(GIVEN INFORMATION begins)
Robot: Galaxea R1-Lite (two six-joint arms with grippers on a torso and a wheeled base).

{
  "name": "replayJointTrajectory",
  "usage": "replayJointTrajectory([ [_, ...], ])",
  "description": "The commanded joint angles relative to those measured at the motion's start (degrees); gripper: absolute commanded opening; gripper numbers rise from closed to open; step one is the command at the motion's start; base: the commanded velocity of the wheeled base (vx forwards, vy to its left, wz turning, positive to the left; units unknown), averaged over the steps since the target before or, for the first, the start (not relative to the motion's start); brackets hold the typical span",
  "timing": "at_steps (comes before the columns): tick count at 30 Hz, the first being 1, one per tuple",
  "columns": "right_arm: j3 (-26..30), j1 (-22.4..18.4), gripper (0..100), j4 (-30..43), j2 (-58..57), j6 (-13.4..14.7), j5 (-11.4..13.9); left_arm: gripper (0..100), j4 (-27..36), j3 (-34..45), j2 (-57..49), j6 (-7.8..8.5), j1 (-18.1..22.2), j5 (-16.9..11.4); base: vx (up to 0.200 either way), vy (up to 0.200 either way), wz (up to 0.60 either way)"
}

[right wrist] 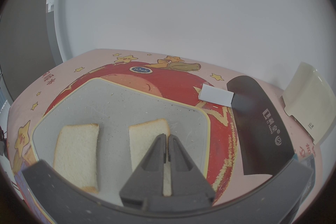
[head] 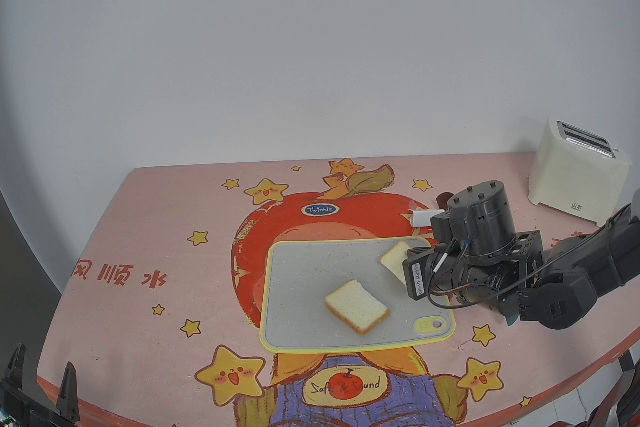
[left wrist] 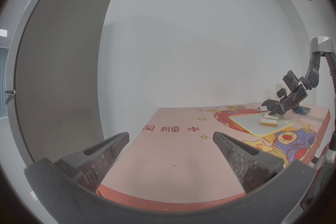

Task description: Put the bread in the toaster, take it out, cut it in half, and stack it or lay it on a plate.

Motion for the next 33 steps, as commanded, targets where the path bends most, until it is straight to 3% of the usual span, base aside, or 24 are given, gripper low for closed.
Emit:
replayJointTrajectory([
  [1,0.3,0.7,0,-0.1,-1.4,0.0,0.0,100,0.0,0.9,0.0,0.01,0.0,0.0,0.000,0.000,0.00],
  [33,4.4,1.4,0,0.0,-10.5,0.0,-0.6,100,0.0,0.9,0.0,0.01,0.0,0.0,0.000,0.000,0.00],
])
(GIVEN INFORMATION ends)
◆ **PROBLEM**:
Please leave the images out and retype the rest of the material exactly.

◆ **SOLUTION BELOW**:
Robot: Galaxea R1-Lite (two six-joint arms with grippers on a torso and a wheeled base).

{
  "name": "replayJointTrajectory",
  "usage": "replayJointTrajectory([ [_, ...], ])",
  "description": "The commanded joint angles relative to those measured at the motion's start (degrees); gripper: absolute commanded opening; gripper numbers rise from closed to open; step one is the command at the motion's start; base: the commanded velocity of the wheeled base (vx forwards, vy to its left, wz turning, positive to the left; units unknown), averaged over the steps since the target before or, for the first, the start (not relative to the motion's start); brackets hold the typical span",
  "timing": "at_steps (comes before the columns): tick count at 30 Hz, the first being 1, one per tuple",
  "columns": "right_arm: j3 (-26..30), j1 (-22.4..18.4), gripper (0..100), j4 (-30..43), j2 (-58..57), j6 (-13.4..14.7), j5 (-11.4..13.9); left_arm: gripper (0..100), j4 (-27..36), j3 (-34..45), j2 (-57..49), j6 (-7.8..8.5), j1 (-18.1..22.2), j5 (-16.9..11.4); base: vx (up to 0.200 either way), vy (up to 0.200 either way), wz (up to 0.60 either way)"
}

[right wrist] 
[head] 
[left wrist] 

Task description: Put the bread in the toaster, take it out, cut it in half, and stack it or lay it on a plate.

Motion for the next 33 steps, as commanded, targets where the path bends most, until it is straight to 3% of the usual span, base aside, or 24 are given, gripper low for closed.
Emit:
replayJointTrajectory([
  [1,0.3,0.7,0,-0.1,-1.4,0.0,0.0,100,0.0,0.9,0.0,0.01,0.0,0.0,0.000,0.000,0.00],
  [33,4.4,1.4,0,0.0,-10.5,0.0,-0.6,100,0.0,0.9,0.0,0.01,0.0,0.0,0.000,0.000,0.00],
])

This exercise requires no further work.